Die meisten Täter würden sich dem Sprecher zufolge bereits in Haft befinden, der Sicherheitschef soll laut anderen Quellen aber entkommen sein. Äthiopiens Regierungschef Abiy hatte am Samstagabend über Twitter die Tat verurteilt. Bewohnerinnen und Bewohner von Bahir Dar und anderen Orten in der Region Amhara berichteten von Schüssen. Die US-Botschaft berichtete indes via Twitter neben Schüssen in Bahir Dar auch von Schüssen in der Hauptstadt Addis Abbeba. Das Internet wurde in Äthiopien weitgehend abgeschaltet.

Der Regierung zufolge war die Lage in Amhara am Sonntag wieder „völlig unter Kontrolle“, die Regierung werde derzeit übergangsweise vom Vizepräsidenten geführt.

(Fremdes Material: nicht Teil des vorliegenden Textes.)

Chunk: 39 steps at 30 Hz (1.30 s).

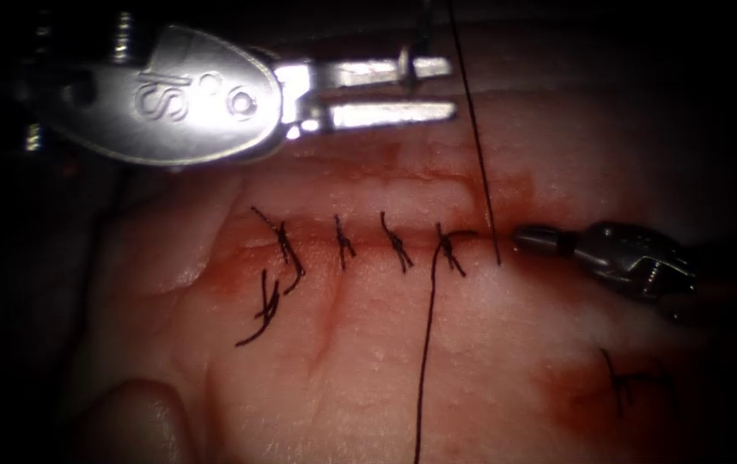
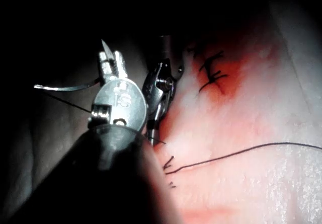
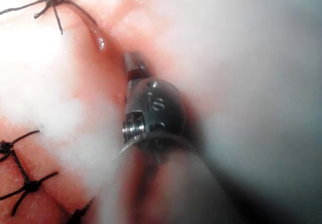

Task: Wound Closure
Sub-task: Rotate the needle through the skin with the left end-effector, then pull the length of suture through the wound until a short tail remains. Use the right gripper.

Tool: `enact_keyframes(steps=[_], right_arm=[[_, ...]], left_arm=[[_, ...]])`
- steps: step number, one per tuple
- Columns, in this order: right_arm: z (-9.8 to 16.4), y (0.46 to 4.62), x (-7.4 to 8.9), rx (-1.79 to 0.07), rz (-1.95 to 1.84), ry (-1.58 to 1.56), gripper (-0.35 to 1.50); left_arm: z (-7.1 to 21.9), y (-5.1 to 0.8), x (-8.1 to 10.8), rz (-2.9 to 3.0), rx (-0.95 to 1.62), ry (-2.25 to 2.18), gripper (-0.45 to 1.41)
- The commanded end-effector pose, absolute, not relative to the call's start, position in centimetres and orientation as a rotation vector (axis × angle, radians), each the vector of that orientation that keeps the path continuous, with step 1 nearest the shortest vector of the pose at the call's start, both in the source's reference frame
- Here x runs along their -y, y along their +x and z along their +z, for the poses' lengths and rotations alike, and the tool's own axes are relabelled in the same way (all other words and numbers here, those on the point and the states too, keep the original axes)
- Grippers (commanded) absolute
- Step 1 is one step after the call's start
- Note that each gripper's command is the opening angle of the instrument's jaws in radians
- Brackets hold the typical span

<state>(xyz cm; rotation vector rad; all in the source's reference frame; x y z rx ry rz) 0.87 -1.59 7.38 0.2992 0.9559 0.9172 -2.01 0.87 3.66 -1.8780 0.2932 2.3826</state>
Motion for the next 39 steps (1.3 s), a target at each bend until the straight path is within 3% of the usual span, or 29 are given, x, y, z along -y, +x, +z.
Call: enact_keyframes(steps=[1, 13, 18, 19, 21, 23, 28, 35, 39], right_arm=[[7.4, 0.93, 1.6, -0.958, 0.916, 0.302, -0.35], [7.4, 0.92, 1.6, -0.984, 0.932, 0.293, -0.32], [7.2, 0.96, 1.5, -0.982, 1.006, 0.236, 0.49], [7.2, 0.96, 1.5, -0.989, 1.021, 0.227, 0.57], [7.1, 0.98, 1.5, -0.996, 1.031, 0.203, 1.06], [7.0, 0.99, 1.5, -0.992, 1.012, 0.186, 1.18], [6.8, 1.06, 1.5, -1.004, 0.989, 0.224, 1.28], [6.5, 1.34, 1.7, -1.037, 0.965, 0.283, 1.28], [6.5, 1.45, 1.8, -1.072, 0.932, 0.339, 1.03]], left_arm=[[3.7, -2.05, -0.9, 2.374, -0.306, -1.882, -0.45], [3.7, -2.03, -0.7, 2.363, -0.347, -1.896, -0.45], [4.0, -2.03, -0.3, 2.362, -0.29, -1.895, -0.45], [4.0, -2.02, -0.2, 2.361, -0.281, -1.895, -0.45], [4.1, -1.99, -0.1, 2.355, -0.256, -1.894, -0.45], [4.2, -1.95, 0.0, 2.35, -0.244, -1.895, -0.45], [4.3, -1.81, 0.1, 2.344, -0.22, -1.893, -0.45], [4.3, -1.71, 0.2, 2.345, -0.209, -1.888, -0.45], [4.3, -1.72, 0.3, 2.345, -0.209, -1.884, -0.45]])
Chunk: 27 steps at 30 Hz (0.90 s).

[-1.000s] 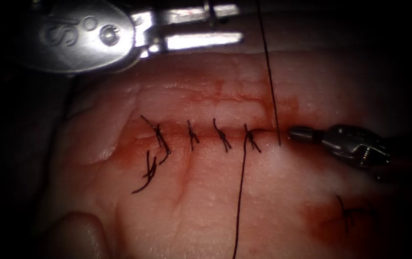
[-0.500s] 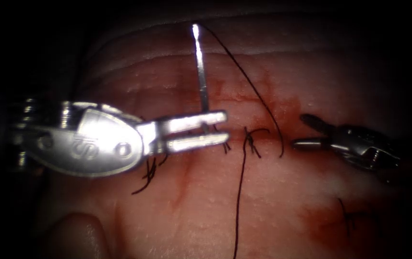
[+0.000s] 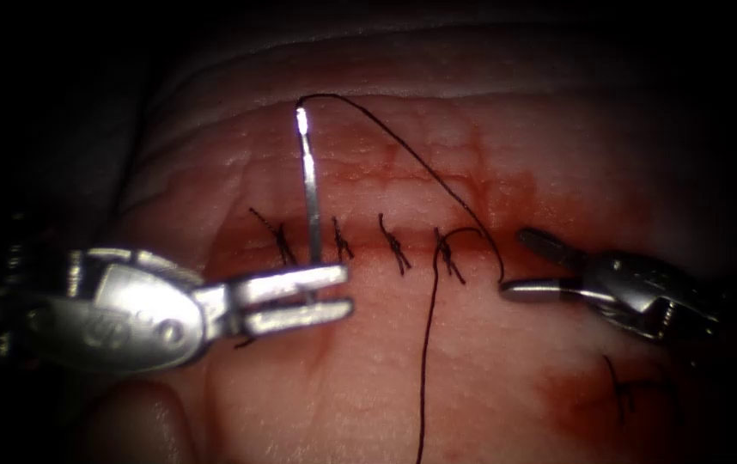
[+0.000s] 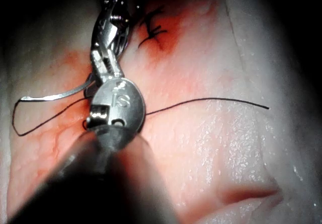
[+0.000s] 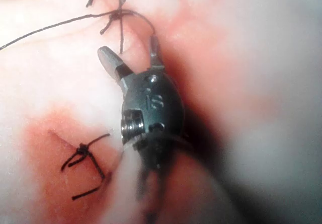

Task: Wound Closure
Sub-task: Pull the length of suture through the wound until a short tail remains. Use the right gripper.

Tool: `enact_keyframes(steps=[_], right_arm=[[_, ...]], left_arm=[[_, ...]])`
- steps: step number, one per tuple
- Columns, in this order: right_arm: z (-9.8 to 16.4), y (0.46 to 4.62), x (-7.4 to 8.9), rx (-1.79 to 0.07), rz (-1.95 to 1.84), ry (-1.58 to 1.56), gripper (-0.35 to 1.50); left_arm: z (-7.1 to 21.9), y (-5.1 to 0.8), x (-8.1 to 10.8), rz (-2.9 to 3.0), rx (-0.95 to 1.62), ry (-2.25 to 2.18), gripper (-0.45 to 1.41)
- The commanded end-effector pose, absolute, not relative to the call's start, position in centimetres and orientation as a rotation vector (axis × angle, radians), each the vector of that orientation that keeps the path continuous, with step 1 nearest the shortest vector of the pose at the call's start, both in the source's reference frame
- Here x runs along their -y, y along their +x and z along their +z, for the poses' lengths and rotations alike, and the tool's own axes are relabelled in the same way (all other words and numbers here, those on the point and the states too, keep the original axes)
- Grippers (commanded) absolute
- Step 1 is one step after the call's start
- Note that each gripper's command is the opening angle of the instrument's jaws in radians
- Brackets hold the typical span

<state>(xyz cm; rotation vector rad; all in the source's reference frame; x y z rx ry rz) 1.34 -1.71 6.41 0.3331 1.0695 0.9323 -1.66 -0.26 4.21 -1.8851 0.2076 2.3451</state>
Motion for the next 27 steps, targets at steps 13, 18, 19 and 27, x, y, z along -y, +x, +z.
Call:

Allerdings ließen sich die Angaben nur schwer überprüfen, da das Internet seit Samstag völlig abgeschaltet war. Ein Journalist aus der Regionalhauptstadt Bahir Dar sprach von einer „Geisterstadt“. Zuvor hatte er von Schüssen bis spät in die Nacht berichtet.

Spannungen und Konflikte bestehen

Der genaue Hintergrund des Vorfalls war unklar. Äthiopien wurde viele Jahre mit harter Hand regiert. Im April 2018 kam Abiy an die Macht und führte etliche Reformen ein: Er ließ etliche politische Gefangene frei und hob das Verbot einiger Oppositionsgruppen auf. Er leitete eine Liberalisierung der Wirtschaft ein, erlaubte Rebellengruppen die Rückkehr ins Land und ließ Dutzende Vertreter aus Militär und Geheimdienst wegen mutmaßlicher Menschenrechtsverstöße festnehmen.

Außerdem beendete er einen 20 Jahre langen Konflikt mit dem Nachbarland Eritrea. Die innige Feindschaft der beiden Länder hatte Krieg, Hunger und unzählige Tote zur Folge. Eritrea gehörte bis zu seiner Unabhängigkeit 1993 zu Äthiopien. Fünf Jahre später brach ein Krieg zwischen den beiden Staaten aus, bei dem es in erster Linie um den Grenzverlauf ging. Zehntausende Menschen kamen ums Leben. Mit dem Abkommen von Algier wurde 2000 der Konflikt beendet. Beide Länder blieben aber verfeindet und hatten keine diplomatischen Beziehungen.

Reformen nicht bei allen beliebt

Bei Hardlinern seiner im Land weitgehend ungeliebten Regierungspartei EPDRF und innerhalb der Sicherheitskräfte dürfte Abiy sich mit seinen Reformen allerdings einige Feinde geschaffen haben. Auch nahmen seit seinem Amtsantritt die ethnischen Konflikte in dem Vielvölkerstaat mit rund 100 Millionen Einwohnerinnen und Einwohner deutlich zu.

Im Juni 2018, kurz nach Abiys Amtsantritt, endete eine Kundgebung tödlich. Dutzende Menschen wurden verletzt. Im Oktober des Vorjahrs gingen äthiopische Soldaten für bessere Bezahlung auf die Straße. Der UNO zufolge verdoppelte sich 2018 die Zahl der Binnenflüchtlinge und zurückkehrenden Binnenflüchtlinge auf 3,2 Millionen.